I was diagnosed straight to metastatic breast cancer in September 2020, with spread to my bones and peritoneum. The nine months before the diagnosis I suffered with lower back pain, which got progressively worse each month (about a week before my period was due). I had seen my GP and been referred for physio, which made no difference. I went to A&E twice, but my condition was never considered serious enough to raise any red flags for referral. Eventually, I paid for an MRI scan, which flagged up an issue with my bone marrow. From that point on, things moved quickly. I was referred to haematology via the two-week cancer pathway, and had a whole array of tests and scans. It was the haematology consultant who told me that I had breast cancer. She had already arranged for me to see the breast cancer consultant an hour later.
I have invasive lobular carcinoma breast cancer – which is sneaky as it doesn’t grow in a lump and doesn’t always show up on a mammogram. I had a mammogram and ultrasound after seeing the consultant – my mammogram didn’t show the cancer, even though by then it was in both breasts (and had spread to my bones). Biopsies were taken to determine the type of cancer I had and to help decide my treatment plan. My cancer is oestrogen positive (which explains why my lower back pain followed my monthly cycle). I am on my first line of treatment, which is letrozole (hormone blocker), palbociclib (oral chemotherapy), plus a monthly infusion of zometa to help my bones, and a quarterly injection of leuprorelin. I am incurable but treatable.
I am 44 years old, married with two young girls. Before my back pain last year (and the Covid lockdown), I was a keen recreational runner and would do parkrun every Saturday morning. I would also run during the week if time allowed, between work and family life. I ran the London marathon in April 2017, and hope to one day be able to run a marathon again.
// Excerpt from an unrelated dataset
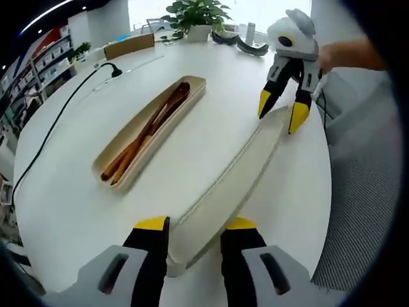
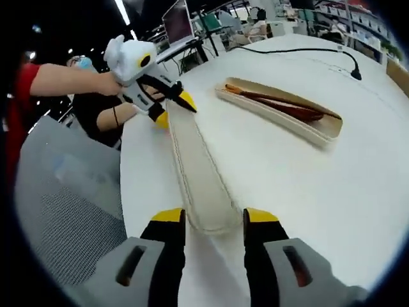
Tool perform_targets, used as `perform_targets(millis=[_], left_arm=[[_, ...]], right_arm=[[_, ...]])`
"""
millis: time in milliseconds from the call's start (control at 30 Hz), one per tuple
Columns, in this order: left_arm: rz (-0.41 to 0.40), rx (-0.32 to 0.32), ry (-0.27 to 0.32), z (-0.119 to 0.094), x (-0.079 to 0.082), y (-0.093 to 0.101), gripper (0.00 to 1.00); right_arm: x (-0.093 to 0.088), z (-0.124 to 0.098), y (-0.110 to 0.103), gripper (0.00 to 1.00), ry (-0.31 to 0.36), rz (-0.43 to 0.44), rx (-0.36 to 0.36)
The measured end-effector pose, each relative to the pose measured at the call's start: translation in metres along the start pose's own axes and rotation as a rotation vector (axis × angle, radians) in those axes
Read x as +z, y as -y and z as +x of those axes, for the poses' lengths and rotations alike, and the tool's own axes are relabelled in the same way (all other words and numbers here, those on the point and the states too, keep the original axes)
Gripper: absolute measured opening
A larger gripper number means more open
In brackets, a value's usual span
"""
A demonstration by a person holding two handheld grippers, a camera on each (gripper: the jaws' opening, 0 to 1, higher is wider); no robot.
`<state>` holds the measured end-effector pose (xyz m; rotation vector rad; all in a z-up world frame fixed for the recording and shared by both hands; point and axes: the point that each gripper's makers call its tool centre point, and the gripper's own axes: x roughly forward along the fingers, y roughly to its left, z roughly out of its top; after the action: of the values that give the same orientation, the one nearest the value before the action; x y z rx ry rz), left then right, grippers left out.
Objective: Arrange the utensils inside the cutlery case until each visible utensil rests in its matching compartment.
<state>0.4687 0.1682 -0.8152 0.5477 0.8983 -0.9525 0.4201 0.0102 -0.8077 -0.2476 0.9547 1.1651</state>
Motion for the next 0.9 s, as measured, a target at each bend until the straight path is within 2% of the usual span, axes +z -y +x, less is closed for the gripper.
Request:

I have worked as a civil servant for over 21 years, at the Home Office. I currently head up a workforce management team, ensuring we have the right people in the right roles to enable delivery of key services to our stakeholders.
The main challenge I have faced working with cancer is a personal one. I feel like I am not able to deliver against my objectives as well as I did before, and having to take time off for treatment leaves others to pick up my workload on those days. Also, my treatment didn’t always go to plan and sometimes got delayed, for example, if my neutrophil levels were too low, or when I tested positive for Covid! I kept having to change my days off, which I found frustrating, and again this made me feel like I was letting people down by having to cancel or change meetings.
My line managers have been very supportive and accommodating of my needs, since the first day that I told them that I had cancer. They allow me to take the time off that I need for appointments and treatment, and any recovery days I need afterwards. They tell me not to worry about work while I am out of the office, and we have made some changes to my team to provide additional support and resilience. This helps me to worry less about work when I should be focusing on my treatment.
The civil service also has a Working Through Cancer network, set up by some Home Office staff who had recently been diagnosed. This staff support network has been helpful to me when I reached out to them following diagnosis. They put me in contact with other staff who are working with breast cancer, who shared with me their stories and how they were managing. I hope to be able to provide the same support to others who are newly diagnosed.
My top tips would be:
- Be open and honest with your manager about your diagnosis and how you are feeling – they can’t help you if they don’t know what’s going on;
- Listen to your body and take time off when you need to – cancer treatment is tough going and rest is important. Think about your mental health as well as your physical well-being. Cancer diagnosis and treatment is an emotional roller-coaster.
- Work with your manager to agree revised objectives to ensure you are not stressing about work and are doing the work that you can do on your treatment plan. A cancer diagnosis is recognised as a disability and you need to ensure that your work is changed to reflect your abilities.